Carlos Nogueras reports on the vast Permian Basin region in West Texas for the Texas Tribune, writing about the hundreds of thousands of people who shoulder the impacts of an extraction-based economy in the oil and gas capital of the country. Before relocating to Texas, Nogueras was a political reporting fellow for Al Día News in Philadelphia, a bilingual digital paper and magazine covering Latino politics, its dynamics, power players and the policy shaping the Hispanic community. Nogueras has written extensively about Latino lawmakers—their stances versus their words, promises on the campaign trail and how they helped define municipal local politics. In Puerto Rico, where Nogueras was born and raised, he was a freelancer writing about the unpaid labor behind motherhood during the pandemic, gun violence and the waning coffee industry.

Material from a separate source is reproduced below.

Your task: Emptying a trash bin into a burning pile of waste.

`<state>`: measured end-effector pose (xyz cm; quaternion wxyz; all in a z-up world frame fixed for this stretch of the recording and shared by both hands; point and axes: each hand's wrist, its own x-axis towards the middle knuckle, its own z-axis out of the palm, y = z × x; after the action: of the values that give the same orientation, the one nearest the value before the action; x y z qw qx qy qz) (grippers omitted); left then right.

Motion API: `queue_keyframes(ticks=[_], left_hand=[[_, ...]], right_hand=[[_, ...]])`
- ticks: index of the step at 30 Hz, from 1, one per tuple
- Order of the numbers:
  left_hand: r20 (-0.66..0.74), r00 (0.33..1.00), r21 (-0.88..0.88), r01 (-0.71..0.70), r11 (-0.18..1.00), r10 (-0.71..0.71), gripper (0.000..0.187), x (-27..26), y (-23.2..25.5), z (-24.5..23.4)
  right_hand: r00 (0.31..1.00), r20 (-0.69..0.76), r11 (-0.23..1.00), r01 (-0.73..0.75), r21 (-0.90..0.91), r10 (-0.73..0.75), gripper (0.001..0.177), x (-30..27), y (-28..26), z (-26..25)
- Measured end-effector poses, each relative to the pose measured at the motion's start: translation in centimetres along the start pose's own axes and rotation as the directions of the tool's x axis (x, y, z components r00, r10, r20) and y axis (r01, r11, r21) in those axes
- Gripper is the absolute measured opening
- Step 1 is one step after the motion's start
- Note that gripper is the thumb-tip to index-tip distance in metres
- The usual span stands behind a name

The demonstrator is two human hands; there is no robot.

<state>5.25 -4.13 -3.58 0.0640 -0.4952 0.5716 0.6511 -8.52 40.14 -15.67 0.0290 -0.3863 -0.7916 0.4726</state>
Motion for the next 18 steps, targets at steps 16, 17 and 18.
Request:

He earned his bachelor’s degree in music from Berklee College of Music in Boston and began his master’s degree in journalism at the University of Puerto Rico.
Beat: Permian Basin communities
The Texas Tribune’s new regional team is expanding to cover the Permian Basin—a region that is home to hundreds of thousands of Texans and the oil and gas capital of the United States. Based in Midland or Odessa, the reporter publishes deeply sourced articles about the region’s stark inequalities, the impacts of an extraction-based economy, labor and workforce issues, fracking, regulation and the disparate impacts of policies made in Austin.